Work to complete » Copy the first line of the material below and every later line through the line containing "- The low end", without any other output.

Provided material »
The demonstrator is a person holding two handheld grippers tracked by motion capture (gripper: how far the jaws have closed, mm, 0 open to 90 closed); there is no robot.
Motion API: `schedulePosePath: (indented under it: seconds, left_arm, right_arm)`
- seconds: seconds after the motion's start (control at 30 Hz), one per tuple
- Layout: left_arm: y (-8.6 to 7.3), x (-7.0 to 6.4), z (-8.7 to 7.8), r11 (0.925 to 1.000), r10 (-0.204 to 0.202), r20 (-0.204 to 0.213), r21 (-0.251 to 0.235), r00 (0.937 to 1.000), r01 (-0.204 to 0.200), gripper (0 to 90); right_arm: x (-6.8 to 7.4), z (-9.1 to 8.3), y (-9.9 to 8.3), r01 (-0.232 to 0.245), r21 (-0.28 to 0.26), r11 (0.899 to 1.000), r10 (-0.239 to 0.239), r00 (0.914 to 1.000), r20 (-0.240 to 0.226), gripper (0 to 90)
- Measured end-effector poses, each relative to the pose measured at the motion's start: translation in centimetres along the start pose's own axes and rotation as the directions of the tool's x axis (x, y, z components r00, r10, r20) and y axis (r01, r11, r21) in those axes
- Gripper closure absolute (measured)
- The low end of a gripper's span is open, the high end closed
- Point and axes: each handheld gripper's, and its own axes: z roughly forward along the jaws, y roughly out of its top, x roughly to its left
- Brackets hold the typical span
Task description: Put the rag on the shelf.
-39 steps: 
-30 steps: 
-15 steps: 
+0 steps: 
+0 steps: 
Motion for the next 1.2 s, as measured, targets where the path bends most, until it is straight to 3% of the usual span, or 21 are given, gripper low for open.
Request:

Written response »
The demonstrator is a person holding two handheld grippers tracked by motion capture (gripper: how far the jaws have closed, mm, 0 open to 90 closed); there is no robot.
Motion API: `schedulePosePath: (indented under it: seconds, left_arm, right_arm)`
- seconds: seconds after the motion's start (control at 30 Hz), one per tuple
- Layout: left_arm: y (-8.6 to 7.3), x (-7.0 to 6.4), z (-8.7 to 7.8), r11 (0.925 to 1.000), r10 (-0.204 to 0.202), r20 (-0.204 to 0.213), r21 (-0.251 to 0.235), r00 (0.937 to 1.000), r01 (-0.204 to 0.200), gripper (0 to 90); right_arm: x (-6.8 to 7.4), z (-9.1 to 8.3), y (-9.9 to 8.3), r01 (-0.232 to 0.245), r21 (-0.28 to 0.26), r11 (0.899 to 1.000), r10 (-0.239 to 0.239), r00 (0.914 to 1.000), r20 (-0.240 to 0.226), gripper (0 to 90)
- Measured end-effector poses, each relative to the pose measured at the motion's start: translation in centimetres along the start pose's own axes and rotation as the directions of the tool's x axis (x, y, z components r00, r10, r20) and y axis (r01, r11, r21) in those axes
- Gripper closure absolute (measured)
- The low end of a gripper's span is open, the high end closed

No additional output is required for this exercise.